Sun announced it received the US Food and Drug Administration (FDA) warning letter on December 19, explaining that it was issued in response to observations made by the agency during an inspection in September 2014.
The Indian drugmaker said it had called in external consultants and is working to address the problems identified during the 2014 inspection.
However, according to a Reuters report, the FDA is not happy with remediation efforts that have been undertaken so far.
The Agency has not yet published the warning letter.
In September the FDA’s concerns about Halol prompted it to withdraw its approval of Elepsia XR ((Levetiracetam), which is an extended-release migraine drug produced at the site that Sun had intended to launch in the US next year according to a July business update.
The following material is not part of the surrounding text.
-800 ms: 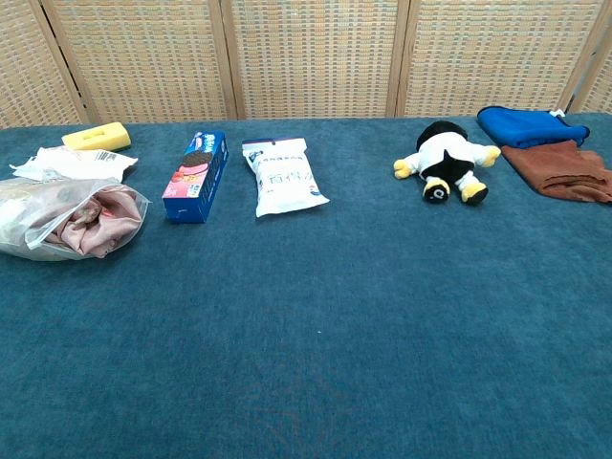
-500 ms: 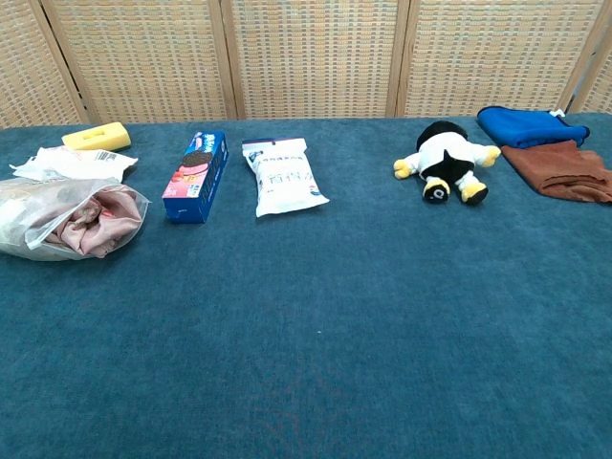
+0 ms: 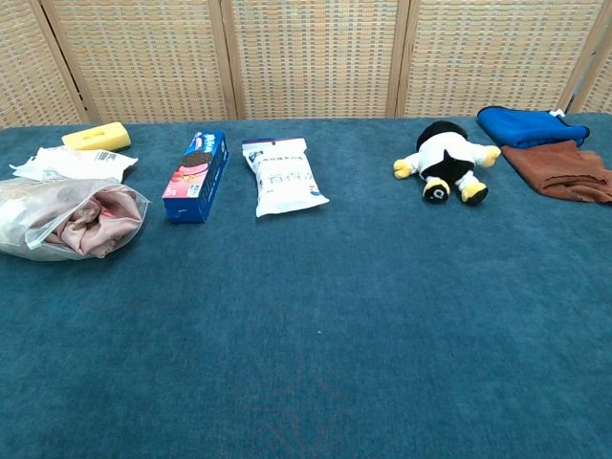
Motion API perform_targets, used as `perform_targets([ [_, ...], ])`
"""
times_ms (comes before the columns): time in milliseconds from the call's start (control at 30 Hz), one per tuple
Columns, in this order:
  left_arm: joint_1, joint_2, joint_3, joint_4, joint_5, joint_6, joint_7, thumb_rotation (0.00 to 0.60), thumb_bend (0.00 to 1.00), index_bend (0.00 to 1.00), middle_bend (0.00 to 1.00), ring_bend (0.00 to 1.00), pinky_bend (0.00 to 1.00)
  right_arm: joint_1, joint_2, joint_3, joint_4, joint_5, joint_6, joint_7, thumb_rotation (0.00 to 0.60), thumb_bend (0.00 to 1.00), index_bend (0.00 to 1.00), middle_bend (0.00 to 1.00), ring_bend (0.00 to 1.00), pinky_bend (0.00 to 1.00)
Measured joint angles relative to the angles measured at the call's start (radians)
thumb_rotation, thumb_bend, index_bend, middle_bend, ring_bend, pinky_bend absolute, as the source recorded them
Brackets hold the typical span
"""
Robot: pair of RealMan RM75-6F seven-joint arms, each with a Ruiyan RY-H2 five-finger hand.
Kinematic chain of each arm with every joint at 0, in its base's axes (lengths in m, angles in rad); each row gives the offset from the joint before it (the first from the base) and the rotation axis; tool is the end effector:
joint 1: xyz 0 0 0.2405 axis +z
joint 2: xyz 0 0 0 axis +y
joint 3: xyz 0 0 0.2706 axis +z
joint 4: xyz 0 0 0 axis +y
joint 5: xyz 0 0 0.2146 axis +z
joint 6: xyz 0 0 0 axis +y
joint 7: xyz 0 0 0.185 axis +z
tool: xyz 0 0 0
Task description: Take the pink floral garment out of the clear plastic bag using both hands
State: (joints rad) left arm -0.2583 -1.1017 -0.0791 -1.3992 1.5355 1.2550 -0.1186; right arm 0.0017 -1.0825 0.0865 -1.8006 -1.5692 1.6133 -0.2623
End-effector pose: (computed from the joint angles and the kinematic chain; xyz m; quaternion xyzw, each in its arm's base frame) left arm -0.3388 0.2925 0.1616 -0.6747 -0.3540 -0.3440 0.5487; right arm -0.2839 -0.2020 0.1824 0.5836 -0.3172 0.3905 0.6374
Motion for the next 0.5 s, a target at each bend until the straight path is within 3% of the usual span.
perform_targets([
  [233, -0.136, -0.045, 0.004, 0.146, -0.026, -0.243, -0.043, 0.600, 0.18, 0.00, 0.00, 0.00, 0.00, 0.012, -0.019, 0.014, 0.013, 0.047, -0.025, -0.033, 0.600, 0.00, 0.00, 0.00, 0.00, 0.00],
  [500, -0.264, -0.166, -0.002, 0.351, -0.061, -0.404, -0.085, 0.600, 0.18, 0.00, 0.00, 0.00, 0.00, 0.031, -0.043, 0.036, 0.041, 0.105, -0.052, -0.055, 0.600, 0.00, 0.00, 0.00, 0.00, 0.00],
])
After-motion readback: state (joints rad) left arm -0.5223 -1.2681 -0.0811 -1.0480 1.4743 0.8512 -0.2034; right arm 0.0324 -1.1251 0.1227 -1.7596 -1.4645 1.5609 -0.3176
The US Food and Drug Administration (FDA) has a complex relationship with Sun’s Halol site.
In 2012, the agency temporarily allowed Sun to produce a generic version of the cancer drug Doxil (doxorubicin hydrochloride) at the site for the US market as a result of shortages caused by the problems at J&J's supplier Ben Venue.
Since then the FDA’s view of the Halol plant has been less positive.
Last September agency inspectors found incomplete records during a surprise visit to the site, prompting Sun to begin implementing corrective measures.
The Elepsia XR approval was viewed as an indication these efforts were working although – as analysts pointed out during an earnings call last month – when the US FDA rejected Sun’s Xelpros (Latanoprost) in August it cited ongoing problems at the facility.